Roma, 3 febbraio 2012
- Mario, che c’è? Sembri nervoso. Avresti dovuto sistemare la cantina, ricordi?
- Sì Elsa. Il fatto è che è una giornata un po’ balorda, ecco. Tutta questa neve m’inquieta.
- Ma come? Non eri tu che mi raccontavi sempre delle tue gite in montagna, quando eri dai Gesuiti?
- Sì ma che c’entra. Stavamo sempre chiusi in albergo, al massimo un’oretta d’aria per interrompere l’espiazione. E poi non è che non mi piace… ma lo sai. Io preferisco il mare, il mare in tempesta, le onde che si scontrano, l’odore del sale, il capitano Achab, la nave Pequod…

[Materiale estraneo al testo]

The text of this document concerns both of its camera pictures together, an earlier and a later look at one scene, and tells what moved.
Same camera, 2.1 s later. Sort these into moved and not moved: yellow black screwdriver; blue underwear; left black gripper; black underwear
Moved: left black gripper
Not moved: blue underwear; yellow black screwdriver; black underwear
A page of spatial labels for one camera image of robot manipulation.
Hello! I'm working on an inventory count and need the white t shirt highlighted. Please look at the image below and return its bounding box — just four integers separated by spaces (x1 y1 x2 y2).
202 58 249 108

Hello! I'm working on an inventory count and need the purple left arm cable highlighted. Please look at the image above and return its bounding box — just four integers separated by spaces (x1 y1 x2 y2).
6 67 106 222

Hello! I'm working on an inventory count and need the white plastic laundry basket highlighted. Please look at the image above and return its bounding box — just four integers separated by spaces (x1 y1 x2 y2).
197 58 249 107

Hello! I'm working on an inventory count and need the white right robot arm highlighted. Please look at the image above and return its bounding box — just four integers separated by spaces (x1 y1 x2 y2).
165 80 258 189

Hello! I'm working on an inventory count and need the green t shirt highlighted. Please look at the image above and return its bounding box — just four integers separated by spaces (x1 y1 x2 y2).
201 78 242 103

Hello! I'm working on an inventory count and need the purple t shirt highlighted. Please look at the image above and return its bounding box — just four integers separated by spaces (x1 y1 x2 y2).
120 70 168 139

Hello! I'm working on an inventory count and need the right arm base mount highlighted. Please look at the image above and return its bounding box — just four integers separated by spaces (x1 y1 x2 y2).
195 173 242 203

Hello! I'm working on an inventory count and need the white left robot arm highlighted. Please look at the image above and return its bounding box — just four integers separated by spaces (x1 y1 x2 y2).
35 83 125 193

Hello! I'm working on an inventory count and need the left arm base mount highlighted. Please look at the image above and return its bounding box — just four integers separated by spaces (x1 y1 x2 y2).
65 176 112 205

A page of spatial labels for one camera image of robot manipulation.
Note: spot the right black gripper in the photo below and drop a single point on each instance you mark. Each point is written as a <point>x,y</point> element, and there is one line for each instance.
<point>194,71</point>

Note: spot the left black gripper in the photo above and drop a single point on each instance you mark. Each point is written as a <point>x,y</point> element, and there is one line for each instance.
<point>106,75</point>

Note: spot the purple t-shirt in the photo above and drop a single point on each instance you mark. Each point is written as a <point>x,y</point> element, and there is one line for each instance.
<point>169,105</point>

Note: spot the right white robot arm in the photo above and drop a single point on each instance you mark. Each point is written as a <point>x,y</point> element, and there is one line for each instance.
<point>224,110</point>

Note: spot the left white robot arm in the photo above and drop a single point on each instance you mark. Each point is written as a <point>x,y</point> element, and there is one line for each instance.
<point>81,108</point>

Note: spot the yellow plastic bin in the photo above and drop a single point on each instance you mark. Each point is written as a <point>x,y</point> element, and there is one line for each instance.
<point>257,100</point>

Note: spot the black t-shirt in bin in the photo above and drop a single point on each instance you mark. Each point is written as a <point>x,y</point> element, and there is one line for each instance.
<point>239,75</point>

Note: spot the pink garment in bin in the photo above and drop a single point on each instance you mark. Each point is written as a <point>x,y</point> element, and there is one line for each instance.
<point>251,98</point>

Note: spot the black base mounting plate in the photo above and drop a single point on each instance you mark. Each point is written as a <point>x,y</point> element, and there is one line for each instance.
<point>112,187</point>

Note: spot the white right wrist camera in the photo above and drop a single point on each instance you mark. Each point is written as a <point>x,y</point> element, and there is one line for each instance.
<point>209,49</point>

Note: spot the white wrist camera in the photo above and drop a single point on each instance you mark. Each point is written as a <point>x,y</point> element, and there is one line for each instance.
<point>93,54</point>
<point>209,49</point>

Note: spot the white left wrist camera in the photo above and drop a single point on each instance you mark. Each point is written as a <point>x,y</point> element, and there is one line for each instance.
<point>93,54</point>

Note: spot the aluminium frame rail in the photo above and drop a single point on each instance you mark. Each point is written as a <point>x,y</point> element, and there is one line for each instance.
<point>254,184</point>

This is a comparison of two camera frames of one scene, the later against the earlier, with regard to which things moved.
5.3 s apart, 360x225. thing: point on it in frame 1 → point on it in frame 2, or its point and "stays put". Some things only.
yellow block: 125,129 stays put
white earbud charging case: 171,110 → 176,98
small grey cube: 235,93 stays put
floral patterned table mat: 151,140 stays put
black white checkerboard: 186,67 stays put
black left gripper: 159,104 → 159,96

- Siamo a febbraio, Mario. Basta con ‘sto mare. E poi, se non è vero che non ti piace… su, non fare il bambino. Sono mesi che leggi e rileggi Moby Dick. Guarda fuori, non ti sembra Moby Dick?

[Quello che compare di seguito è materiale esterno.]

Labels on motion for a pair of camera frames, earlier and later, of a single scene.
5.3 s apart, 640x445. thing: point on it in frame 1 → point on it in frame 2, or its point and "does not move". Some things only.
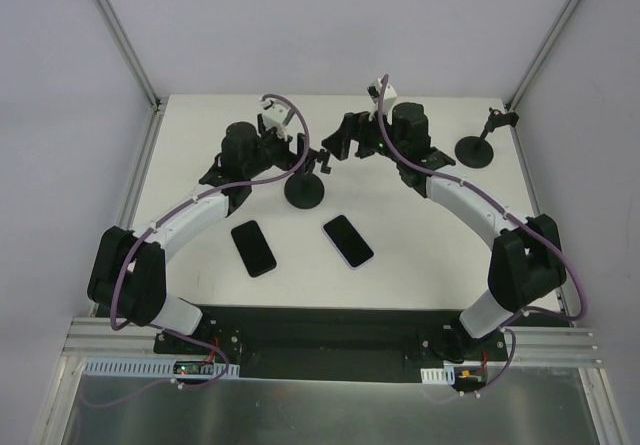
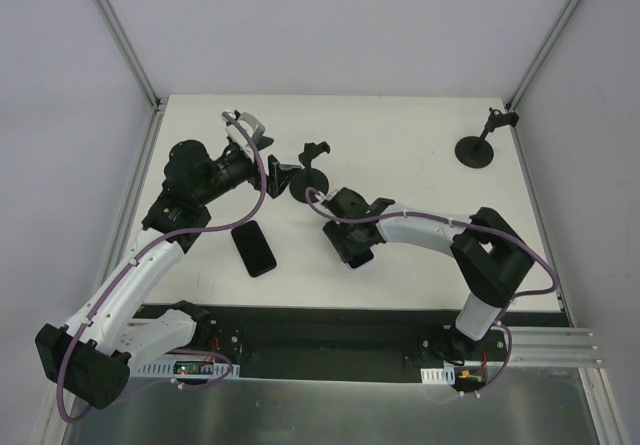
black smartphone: [253, 248] does not move
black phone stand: [476, 152] does not move
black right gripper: [353, 132] → [343, 246]

- No. Moby Dick era dinamica, flessibile. Qui è tutto così fisso, stantìo. Stamattina mi ha fatto una distinta impressione, oggi invece sono stufo… è la monotonia che mi affossa. Poi è tutto così bianco, così soffice. Non c’è sacrificio. Non vedo la sofferenza. Riesco a percepirla solo sul sito di Repubblica. Sì, su Rep ti fai qualche risata, per carità. Però lo sai, io sono come San Tommaso. Ho bisogno di emozioni dirette. Poi tutti questi fiocchi, tutti uguali…

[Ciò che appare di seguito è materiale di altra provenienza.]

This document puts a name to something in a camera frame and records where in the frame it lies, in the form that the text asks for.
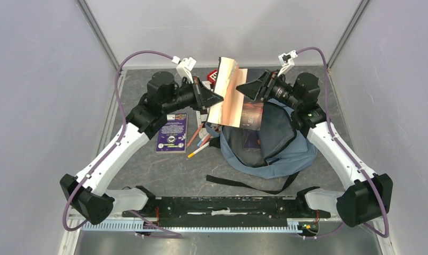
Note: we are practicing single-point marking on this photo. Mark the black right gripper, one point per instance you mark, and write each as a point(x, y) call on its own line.
point(251, 88)

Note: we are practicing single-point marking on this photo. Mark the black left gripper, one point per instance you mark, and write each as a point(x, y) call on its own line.
point(204, 98)

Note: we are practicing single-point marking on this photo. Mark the Tale of Two Cities book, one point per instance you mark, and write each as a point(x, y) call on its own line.
point(236, 110)

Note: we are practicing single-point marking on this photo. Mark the purple cover book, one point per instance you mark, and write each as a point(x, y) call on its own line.
point(171, 138)

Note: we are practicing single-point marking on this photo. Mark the blue student backpack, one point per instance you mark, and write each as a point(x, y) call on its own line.
point(284, 151)

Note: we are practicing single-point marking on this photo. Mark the dark blue barcode book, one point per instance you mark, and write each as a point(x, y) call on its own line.
point(251, 140)

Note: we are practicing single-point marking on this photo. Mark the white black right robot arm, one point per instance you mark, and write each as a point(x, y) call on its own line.
point(367, 195)

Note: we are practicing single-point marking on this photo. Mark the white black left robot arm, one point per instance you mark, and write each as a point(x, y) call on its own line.
point(87, 191)

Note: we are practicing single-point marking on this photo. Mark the black white checkerboard mat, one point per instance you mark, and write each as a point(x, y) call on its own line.
point(201, 116)

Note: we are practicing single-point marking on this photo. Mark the red calculator toy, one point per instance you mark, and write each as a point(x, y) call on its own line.
point(212, 77)

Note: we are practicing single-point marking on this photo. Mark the orange pencil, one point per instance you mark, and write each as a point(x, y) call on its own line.
point(195, 134)

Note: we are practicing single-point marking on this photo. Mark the yellow tipped pencil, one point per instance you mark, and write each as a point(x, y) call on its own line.
point(198, 150)

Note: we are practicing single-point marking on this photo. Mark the light blue pencil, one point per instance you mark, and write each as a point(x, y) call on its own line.
point(198, 144)

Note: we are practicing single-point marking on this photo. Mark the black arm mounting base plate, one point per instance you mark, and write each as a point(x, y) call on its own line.
point(248, 211)

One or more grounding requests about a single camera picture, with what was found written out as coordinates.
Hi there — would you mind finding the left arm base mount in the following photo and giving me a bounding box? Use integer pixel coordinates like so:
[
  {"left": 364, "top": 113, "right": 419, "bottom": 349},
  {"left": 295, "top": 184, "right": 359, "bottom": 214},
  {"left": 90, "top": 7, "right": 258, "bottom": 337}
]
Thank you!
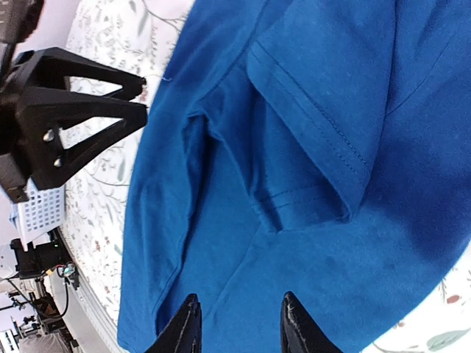
[{"left": 10, "top": 239, "right": 80, "bottom": 290}]

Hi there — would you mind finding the blue printed t-shirt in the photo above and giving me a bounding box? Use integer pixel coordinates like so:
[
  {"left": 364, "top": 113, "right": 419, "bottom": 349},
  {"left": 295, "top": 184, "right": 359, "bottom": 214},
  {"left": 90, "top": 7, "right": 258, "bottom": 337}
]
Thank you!
[{"left": 117, "top": 1, "right": 470, "bottom": 352}]

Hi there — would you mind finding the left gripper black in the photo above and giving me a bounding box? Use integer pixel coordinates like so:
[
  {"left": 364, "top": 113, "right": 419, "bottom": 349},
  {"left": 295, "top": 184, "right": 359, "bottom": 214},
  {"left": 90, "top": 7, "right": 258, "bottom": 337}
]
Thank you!
[{"left": 1, "top": 1, "right": 147, "bottom": 202}]

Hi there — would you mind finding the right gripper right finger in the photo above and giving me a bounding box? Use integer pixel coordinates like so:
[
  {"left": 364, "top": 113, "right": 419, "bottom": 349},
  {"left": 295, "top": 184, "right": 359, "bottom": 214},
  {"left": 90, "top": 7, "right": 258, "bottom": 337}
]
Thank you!
[{"left": 280, "top": 291, "right": 341, "bottom": 353}]

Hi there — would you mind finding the white plastic laundry basket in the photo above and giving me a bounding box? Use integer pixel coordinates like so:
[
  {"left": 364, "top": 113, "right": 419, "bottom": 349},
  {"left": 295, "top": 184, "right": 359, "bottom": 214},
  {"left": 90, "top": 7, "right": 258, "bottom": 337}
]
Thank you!
[{"left": 10, "top": 184, "right": 65, "bottom": 251}]

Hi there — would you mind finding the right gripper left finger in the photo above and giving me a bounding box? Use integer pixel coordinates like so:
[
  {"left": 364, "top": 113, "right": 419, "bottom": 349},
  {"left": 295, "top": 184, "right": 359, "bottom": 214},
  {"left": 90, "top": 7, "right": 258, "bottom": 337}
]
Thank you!
[{"left": 146, "top": 293, "right": 202, "bottom": 353}]

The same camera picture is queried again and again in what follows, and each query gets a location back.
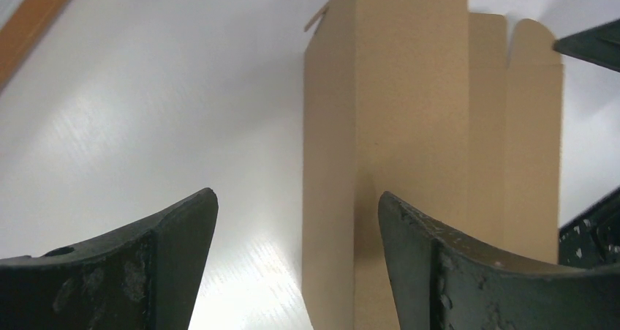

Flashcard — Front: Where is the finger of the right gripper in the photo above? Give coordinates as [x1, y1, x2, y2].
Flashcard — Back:
[553, 20, 619, 72]

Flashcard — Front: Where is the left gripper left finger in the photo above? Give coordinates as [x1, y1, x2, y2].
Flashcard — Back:
[1, 188, 219, 329]

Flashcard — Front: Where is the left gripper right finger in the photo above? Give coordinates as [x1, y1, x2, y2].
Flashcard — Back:
[378, 192, 619, 329]

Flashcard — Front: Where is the brown cardboard box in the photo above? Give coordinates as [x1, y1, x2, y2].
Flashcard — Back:
[302, 0, 564, 329]

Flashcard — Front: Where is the wooden tiered rack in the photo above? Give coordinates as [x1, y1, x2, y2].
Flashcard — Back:
[1, 0, 70, 89]

- I fiocchi non sono tutti uguali, Mario. Dovresti saperlo, hanno infinite forme.
- A marzo compio 69 anni, Elsa. Emozionarsi per la neve a 69 anni è da sfigati. Poi ‘sti fiocchi, le infinite forme. Bah. Sono troppo piccoli, Elsa. Io cerco l’ebbrezza della maestosità. A me le cose piccole sembrano sempre tutte uguali. Insignificanti, e monotone.
- A proposito di cose piccole, sistema le viti della scala a chiocciola, almeno.
-Ecco, lo vedi? Tutto così uguale, tutto così palloso, tutto così piccolo…
- Mi costringi a dire quello che non voglio dire, Mario.